Repeat each line of the material below exactly.

***

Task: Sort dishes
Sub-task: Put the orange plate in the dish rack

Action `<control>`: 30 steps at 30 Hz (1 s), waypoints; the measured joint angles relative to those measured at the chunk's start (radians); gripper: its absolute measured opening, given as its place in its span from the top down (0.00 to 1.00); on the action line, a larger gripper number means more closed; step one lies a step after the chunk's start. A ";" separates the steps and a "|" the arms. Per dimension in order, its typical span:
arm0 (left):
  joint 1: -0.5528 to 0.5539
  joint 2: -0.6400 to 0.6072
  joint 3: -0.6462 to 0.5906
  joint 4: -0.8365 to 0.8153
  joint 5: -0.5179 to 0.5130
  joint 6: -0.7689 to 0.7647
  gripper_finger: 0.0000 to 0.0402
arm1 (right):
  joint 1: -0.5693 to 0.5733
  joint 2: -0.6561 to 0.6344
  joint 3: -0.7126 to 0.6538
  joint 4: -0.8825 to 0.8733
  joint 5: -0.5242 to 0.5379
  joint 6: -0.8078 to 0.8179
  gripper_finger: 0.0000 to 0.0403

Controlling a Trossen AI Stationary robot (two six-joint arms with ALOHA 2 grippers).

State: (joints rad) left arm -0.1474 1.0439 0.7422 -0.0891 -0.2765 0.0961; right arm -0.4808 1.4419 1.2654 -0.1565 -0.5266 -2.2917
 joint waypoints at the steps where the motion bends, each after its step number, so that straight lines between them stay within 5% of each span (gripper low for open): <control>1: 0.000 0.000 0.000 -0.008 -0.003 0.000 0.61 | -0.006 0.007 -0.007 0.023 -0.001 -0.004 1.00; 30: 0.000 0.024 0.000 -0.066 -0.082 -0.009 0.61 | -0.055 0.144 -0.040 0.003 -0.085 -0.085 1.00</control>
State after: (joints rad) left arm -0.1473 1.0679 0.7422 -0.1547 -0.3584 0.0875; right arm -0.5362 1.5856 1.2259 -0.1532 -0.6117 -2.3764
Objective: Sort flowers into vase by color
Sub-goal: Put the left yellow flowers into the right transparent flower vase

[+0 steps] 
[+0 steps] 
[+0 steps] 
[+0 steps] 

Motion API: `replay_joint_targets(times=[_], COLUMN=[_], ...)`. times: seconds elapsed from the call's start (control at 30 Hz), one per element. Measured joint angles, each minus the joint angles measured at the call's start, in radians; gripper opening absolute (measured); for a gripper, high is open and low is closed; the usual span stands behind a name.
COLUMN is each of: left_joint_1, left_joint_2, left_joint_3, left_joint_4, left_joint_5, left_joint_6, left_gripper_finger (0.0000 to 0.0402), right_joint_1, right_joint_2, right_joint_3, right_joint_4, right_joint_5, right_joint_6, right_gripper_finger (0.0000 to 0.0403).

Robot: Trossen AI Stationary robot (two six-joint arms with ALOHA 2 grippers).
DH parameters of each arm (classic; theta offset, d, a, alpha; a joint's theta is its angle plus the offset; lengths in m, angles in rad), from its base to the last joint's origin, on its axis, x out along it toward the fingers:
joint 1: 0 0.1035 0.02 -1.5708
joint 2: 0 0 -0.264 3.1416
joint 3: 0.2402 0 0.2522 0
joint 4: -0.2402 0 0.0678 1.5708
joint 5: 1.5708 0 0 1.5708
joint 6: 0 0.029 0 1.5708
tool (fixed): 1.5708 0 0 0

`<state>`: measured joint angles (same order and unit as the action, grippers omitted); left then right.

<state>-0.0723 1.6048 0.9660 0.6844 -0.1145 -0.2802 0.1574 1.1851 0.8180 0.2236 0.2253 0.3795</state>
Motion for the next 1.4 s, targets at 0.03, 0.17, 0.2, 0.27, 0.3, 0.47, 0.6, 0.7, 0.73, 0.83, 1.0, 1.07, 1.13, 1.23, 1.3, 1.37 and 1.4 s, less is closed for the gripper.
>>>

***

**Result of the task:**
Task: Sort dishes
Sub-task: Put the orange plate in the dish rack

Action `<control>`: 30 steps at 30 Hz (1 s), waypoints; the measured joint angles relative to those measured at the chunk's start (radians); gripper: its absolute measured opening, given as its place in its span from the top down (0.00 to 1.00); on the action line, a larger gripper number means more closed; step one lies a step after the chunk's start. A ";" separates the steps and a "|" the arms. Per dimension in order, its typical span:
arm0 (left):
  joint 1: -0.5528 to 0.5539
  joint 2: -0.6400 to 0.6072
  joint 3: -0.6462 to 0.5906
  joint 4: -0.8365 to 0.8153
  joint 5: -0.5179 to 0.5130
  joint 6: -0.7689 to 0.7647
  gripper_finger: 0.0000 to 0.0402
arm1 (right):
  joint 1: -0.5693 to 0.5733
  joint 2: -0.6561 to 0.6344
  joint 3: -0.7126 to 0.6538
  joint 4: -0.8825 to 0.8733
  joint 5: -0.5242 to 0.5379
  joint 6: -0.8078 to 0.8179
  gripper_finger: 0.0000 to 0.0403

Controlling a Trossen AI Stationary robot (two six-joint arms with ALOHA 2 grippers).

State: (joints rad) left arm -0.1474 1.0439 0.7422 -0.0891 -0.2765 0.0961; right arm -0.4808 1.4419 1.2654 -0.1565 -0.5266 -2.2917
 joint waypoints at the steps where the motion bends, each after its step number, so that straight lines between them stay within 5% of each span (gripper low for open): <control>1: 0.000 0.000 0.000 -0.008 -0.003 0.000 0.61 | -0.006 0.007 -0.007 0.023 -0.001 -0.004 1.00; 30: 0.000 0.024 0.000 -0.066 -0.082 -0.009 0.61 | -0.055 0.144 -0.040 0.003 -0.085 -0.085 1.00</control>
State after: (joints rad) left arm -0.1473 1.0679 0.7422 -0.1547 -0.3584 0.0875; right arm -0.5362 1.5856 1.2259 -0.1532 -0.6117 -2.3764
Objective: Sort flowers into vase by color
Sub-goal: Put the left yellow flowers into the right transparent flower vase

[+0 steps] 
[+0 steps] 
[+0 steps] 
[+0 steps] 

Motion API: `replay_joint_targets(times=[_], COLUMN=[_], ...)`. times: seconds elapsed from the call's start (control at 30 Hz), one per element. Measured joint angles, each minus the joint angles measured at the call's start, in radians; gripper opening absolute (measured); for a gripper, high is open and low is closed; the usual span stands behind a name.
COLUMN is each of: left_joint_1, left_joint_2, left_joint_3, left_joint_4, left_joint_5, left_joint_6, left_gripper_finger (0.0000 to 0.0402), right_joint_1, right_joint_2, right_joint_3, right_joint_4, right_joint_5, right_joint_6, right_gripper_finger (0.0000 to 0.0403).

Robot: Trossen AI Stationary robot (two six-joint arms with ALOHA 2 grippers).
DH parameters of each arm (classic; theta offset, d, a, alpha; a joint's theta is its angle plus the offset; lengths in m, angles in rad), from its base to the last joint's origin, on its axis, x out along it toward the fingers:
joint 1: 0 0.1035 0.02 -1.5708
joint 2: 0 0 -0.264 3.1416
joint 3: 0.2402 0 0.2522 0
joint 4: -0.2402 0 0.0678 1.5708
joint 5: 1.5708 0 0 1.5708
joint 6: 0 0.029 0 1.5708
tool (fixed): 1.5708 0 0 0

`<state>`: measured joint angles (same order and unit as the action, grippers omitted); left then right.

<state>-0.0723 1.6048 0.9660 0.6844 -0.1145 -0.2802 0.1574 1.1851 0.8180 0.2236 0.2253 0.3795</state>
Motion for the next 1.4 s, targets at 0.03, 0.17, 0.2, 0.27, 0.3, 0.47, 0.6, 0.7, 0.73, 0.83, 1.0, 1.07, 1.13, 1.23, 1.3, 1.37 and 1.4 s, less is closed for the gripper.
>>>

This completes the requested output.